New South Wales
Blairmount and Elderslie Public Schools in Campbelltown are introducing new forms of student-led learning, which are increasing student engagement and learning outcomes. Elderslie Principal Melissa Clarke says ‘Once children are given permission to make a difference, we actually are preparing them for the world they are going into.’
Blairmount Principal Greg Turnbull says ‘We want to create engaging learning experiences – make the learning exciting, engaging, relevant and authentic. If you get all that right, you won’t have a behaviour problem.’
Rooty Hill High School is a leader, winning awards in developing new ways to support students to take charge of their own learning such as the online ‘MyLearningHub’, a new way to teach creative and critical thinking which sees sharing effective practice as the key to system-wide school improvement. ‘The value of the network is in the fact that it has been done across state boundaries, which is rare. Connecting across those boundaries, that’s powerful systems leverage. We have much more in common with some interstate schools [in the Connection] than some of our local schools. There’s power in working with schools with similar value sets, and similar ways of working.’
Stirling North Primary School is taking project-led approach to learning that empowers students examine local social issues and take action. Principal Adam Wilson says that since joining The Connection in 2016 and introducing methods that allows students to lead their own learning, the school has turned around declining enrolments and engagement.
‘We have had improved NAPLAN results for years 5 and 7 in Numeracy and Reading in recent years. An incredible achievement is that 93% of students can now articulate their learning goals. Over the last three years instances of negative behaviour have reduced by 45%, and suspensions reduced by 59%. Our goal at Stirling North Public School is to build 21st Century skills in our students – to ask critical questions, reflect, collaborate, problem solve.

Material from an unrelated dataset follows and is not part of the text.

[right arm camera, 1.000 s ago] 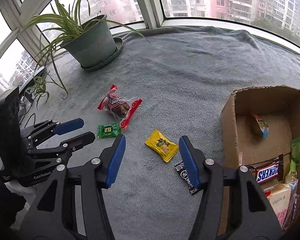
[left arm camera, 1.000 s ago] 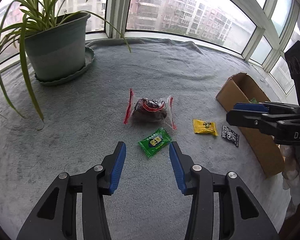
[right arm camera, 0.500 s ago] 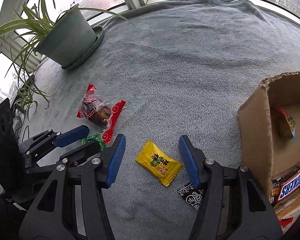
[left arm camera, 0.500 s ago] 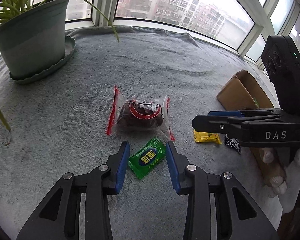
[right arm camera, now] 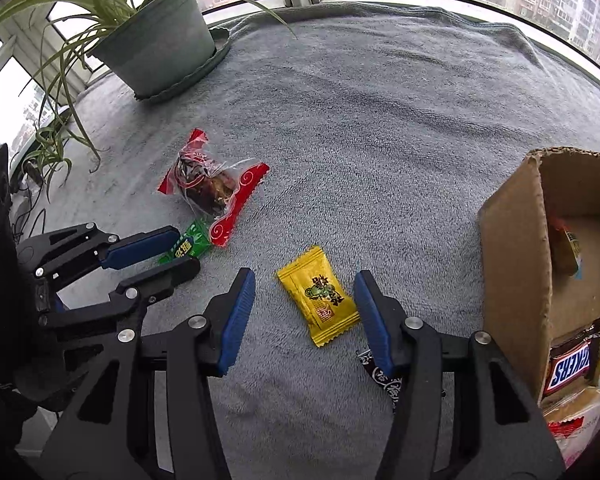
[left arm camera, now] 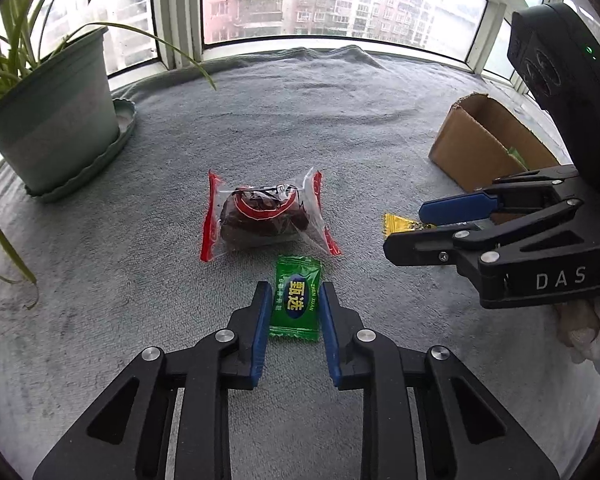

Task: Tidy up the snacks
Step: 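Return both tools toward the green candy and yellow candy, then grasp the green candy with the left tool while the right tool grasps the yellow candy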

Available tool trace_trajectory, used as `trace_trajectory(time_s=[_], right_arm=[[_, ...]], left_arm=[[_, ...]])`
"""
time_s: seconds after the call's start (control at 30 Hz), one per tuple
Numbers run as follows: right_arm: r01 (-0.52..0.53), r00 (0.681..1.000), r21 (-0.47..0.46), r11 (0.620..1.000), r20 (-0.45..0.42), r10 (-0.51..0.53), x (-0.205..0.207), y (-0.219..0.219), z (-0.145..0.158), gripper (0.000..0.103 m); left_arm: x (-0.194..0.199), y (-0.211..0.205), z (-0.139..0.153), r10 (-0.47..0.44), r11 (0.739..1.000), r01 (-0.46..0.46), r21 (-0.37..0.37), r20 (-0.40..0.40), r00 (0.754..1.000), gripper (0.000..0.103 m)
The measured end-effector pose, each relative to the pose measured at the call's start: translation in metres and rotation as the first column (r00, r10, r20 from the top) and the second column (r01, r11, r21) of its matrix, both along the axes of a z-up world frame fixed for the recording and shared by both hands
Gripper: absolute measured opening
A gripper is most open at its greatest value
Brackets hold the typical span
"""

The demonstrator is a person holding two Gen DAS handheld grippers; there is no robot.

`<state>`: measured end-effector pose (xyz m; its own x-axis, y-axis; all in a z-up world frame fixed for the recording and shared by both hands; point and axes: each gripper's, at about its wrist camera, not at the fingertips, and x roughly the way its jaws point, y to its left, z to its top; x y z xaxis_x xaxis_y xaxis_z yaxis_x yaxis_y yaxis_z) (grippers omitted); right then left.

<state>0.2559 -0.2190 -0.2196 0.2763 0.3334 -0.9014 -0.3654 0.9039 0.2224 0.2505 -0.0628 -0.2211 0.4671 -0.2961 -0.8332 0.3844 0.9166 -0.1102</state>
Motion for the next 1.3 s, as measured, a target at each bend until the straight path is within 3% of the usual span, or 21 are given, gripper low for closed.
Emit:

We want our students to leave Year 6 with all the skills they need to become employable,’ said Principal Wilson.
Prospect North Primary School is inspiring schools across the country to follow their lead and empower students through their Kids Teach STEM initiative. Their current project has brought 7 schools together to create the Kids Teach STEM YouTube channel, producing video interviews with experts across the country to inspire and inform students about careers in STEM.

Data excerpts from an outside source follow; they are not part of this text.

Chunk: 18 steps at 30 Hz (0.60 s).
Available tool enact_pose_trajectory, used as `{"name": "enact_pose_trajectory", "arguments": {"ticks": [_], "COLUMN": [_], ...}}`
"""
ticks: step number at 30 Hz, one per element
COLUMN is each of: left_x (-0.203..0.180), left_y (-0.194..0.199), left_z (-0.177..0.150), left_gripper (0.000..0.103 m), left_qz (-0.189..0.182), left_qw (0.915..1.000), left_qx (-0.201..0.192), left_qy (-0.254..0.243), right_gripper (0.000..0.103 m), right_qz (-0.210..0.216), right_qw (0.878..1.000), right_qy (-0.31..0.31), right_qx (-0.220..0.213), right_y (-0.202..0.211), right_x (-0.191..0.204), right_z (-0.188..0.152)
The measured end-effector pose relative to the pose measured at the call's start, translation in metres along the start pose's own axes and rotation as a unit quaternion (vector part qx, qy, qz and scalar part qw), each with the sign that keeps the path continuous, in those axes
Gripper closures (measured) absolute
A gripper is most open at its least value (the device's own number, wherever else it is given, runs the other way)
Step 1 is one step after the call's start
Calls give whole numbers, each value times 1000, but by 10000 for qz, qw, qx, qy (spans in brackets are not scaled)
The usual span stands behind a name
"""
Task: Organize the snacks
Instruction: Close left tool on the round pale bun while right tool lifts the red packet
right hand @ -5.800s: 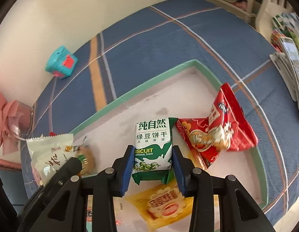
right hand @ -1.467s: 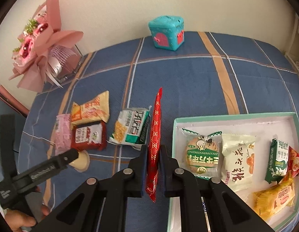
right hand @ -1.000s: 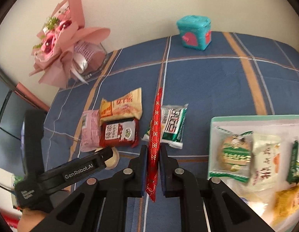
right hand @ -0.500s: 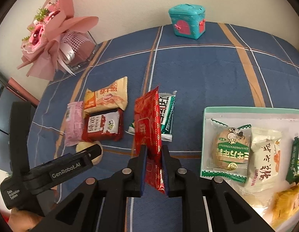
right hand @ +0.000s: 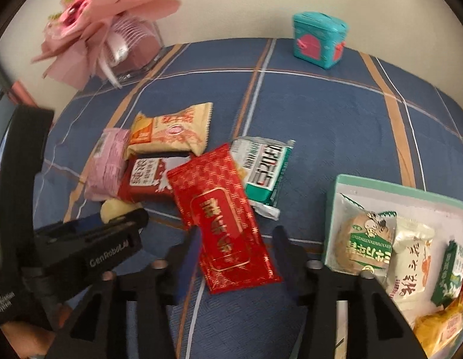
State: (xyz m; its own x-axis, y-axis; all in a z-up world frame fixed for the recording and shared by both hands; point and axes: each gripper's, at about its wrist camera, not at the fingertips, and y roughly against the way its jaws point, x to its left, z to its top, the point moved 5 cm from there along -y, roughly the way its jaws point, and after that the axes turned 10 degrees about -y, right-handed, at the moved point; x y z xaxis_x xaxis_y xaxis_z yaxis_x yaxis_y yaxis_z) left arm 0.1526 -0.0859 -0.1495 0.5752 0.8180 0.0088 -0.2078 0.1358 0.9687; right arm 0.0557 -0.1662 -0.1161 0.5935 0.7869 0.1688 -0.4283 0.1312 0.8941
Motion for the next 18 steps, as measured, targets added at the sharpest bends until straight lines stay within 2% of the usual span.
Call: {"name": "enact_pose_trajectory", "arguments": {"ticks": [4,11,18], "left_x": [11,20,25], "left_y": [4,6,4], "left_z": [0,-3,-1], "left_gripper": [60,59,59], "left_qz": [-137,-163,-235], "left_qw": [9998,9997,9995], "left_qx": [5,39,26], "left_qy": [138,164,225], "right_gripper": [36,34,36], "right_qz": [-79,-536,-553], "right_qw": [9994,9953,9965], "right_qy": [343,807,599], "right_qx": [32,82,173], "right_y": [-4,-19,-24], "right_x": [12,21,15], "right_z": [-5,-14,-14]}}
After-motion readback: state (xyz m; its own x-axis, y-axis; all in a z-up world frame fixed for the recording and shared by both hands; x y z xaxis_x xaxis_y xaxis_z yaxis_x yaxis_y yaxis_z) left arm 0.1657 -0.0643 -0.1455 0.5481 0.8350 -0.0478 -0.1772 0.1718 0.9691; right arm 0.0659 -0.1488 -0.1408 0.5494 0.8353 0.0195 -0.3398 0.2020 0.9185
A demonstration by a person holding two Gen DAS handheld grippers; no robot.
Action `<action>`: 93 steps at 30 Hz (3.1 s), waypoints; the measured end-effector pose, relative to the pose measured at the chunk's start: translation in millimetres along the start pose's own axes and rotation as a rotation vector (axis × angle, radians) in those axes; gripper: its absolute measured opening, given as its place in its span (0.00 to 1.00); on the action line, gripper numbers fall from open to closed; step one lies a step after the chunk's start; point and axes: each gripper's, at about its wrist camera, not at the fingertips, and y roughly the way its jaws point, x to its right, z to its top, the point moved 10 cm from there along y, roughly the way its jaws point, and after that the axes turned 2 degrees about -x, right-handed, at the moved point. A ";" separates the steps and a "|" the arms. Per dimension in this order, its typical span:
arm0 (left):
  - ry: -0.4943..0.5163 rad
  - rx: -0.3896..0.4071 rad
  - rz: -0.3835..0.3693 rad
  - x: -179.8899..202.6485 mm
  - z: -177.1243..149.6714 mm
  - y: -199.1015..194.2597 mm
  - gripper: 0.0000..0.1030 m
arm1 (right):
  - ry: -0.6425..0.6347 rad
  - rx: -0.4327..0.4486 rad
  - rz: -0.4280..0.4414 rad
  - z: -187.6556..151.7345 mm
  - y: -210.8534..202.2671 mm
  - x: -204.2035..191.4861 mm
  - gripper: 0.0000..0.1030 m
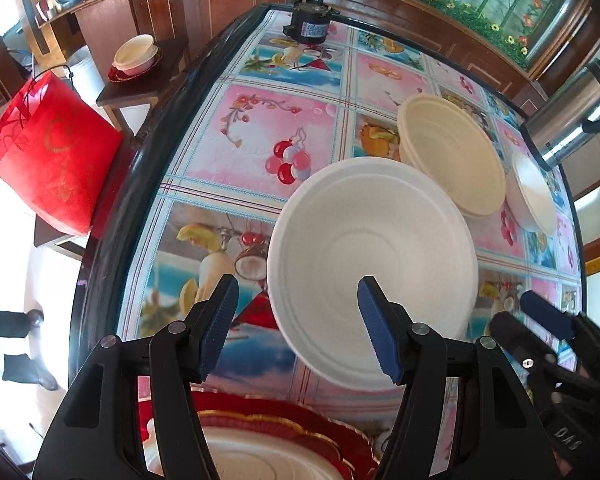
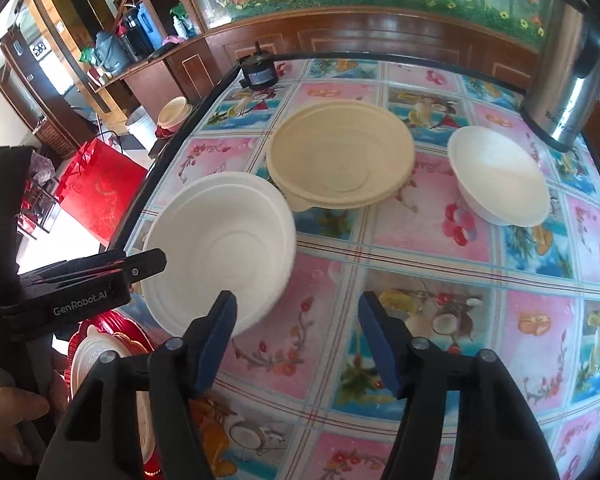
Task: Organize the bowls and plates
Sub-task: 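Move both grippers to the large white bowl and grip its rim, then lift the white bowl with both grippers and carry it toward the red stack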
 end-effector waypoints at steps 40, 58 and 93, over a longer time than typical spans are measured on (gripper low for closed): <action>0.144 -0.102 -0.084 79.5 -44.3 30.8 0.29 | 0.045 -0.108 -0.072 -27.1 16.8 49.4 0.14; 0.152 -0.063 -0.101 116.2 -63.7 10.4 0.28 | 0.020 -0.076 -0.111 -42.3 -22.1 74.1 0.14; 0.136 -0.013 -0.040 118.1 -102.5 -29.3 0.29 | -0.063 -0.030 -0.044 -68.1 -57.0 63.2 0.14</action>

Principal Marg Clark said ‘Our big focus is student agency – having students design, deliver and report on their own learning. STEM was a vehicle to help us change the way we work with and empower students. We want our students to become skillful communicators and collaborative learners, who will be digitally literate and resilient to face an every-changing world.’
Sunshine College has made great strides in developing new approaches to teaching STEM, such as forging a partnership with a tech company and a car manufacturer to create a unit on ‘The future of urban transport’, that involved programming and flying drones. Students are now involved in more project-based learning. As these are capabilities-focused and delivered through team teaching, deeper learning occurs, supported by a greater focus on inquiry, and aligned to a growth mindset. Emerging technologies are increasingly embedded as tools to improve student engagement and learning outcomes.
Students at Dandenong North Primary School have achieved NAPLAN results far above those of students with similar levels of socio-educational disadvantage. The school’s student observation program has allowed students to exercise agency and metacognitive abilities in their learning. The school has created a new role of ‘student observers’ who feed back to teachers their assessment of their lessons. This school is a leader in literacy programs for their highly culturally diverse school community and is involved in producing international award-winning documentaries.
Principal Kevin Mackay OAM said ‘The values we get from being part of The Connection are multitudinous. We’ve got interstate connections that we never had before that are really marvelous … and we’ve got the best practice connections which allow us to tap into really cutting edge teaching and learning.’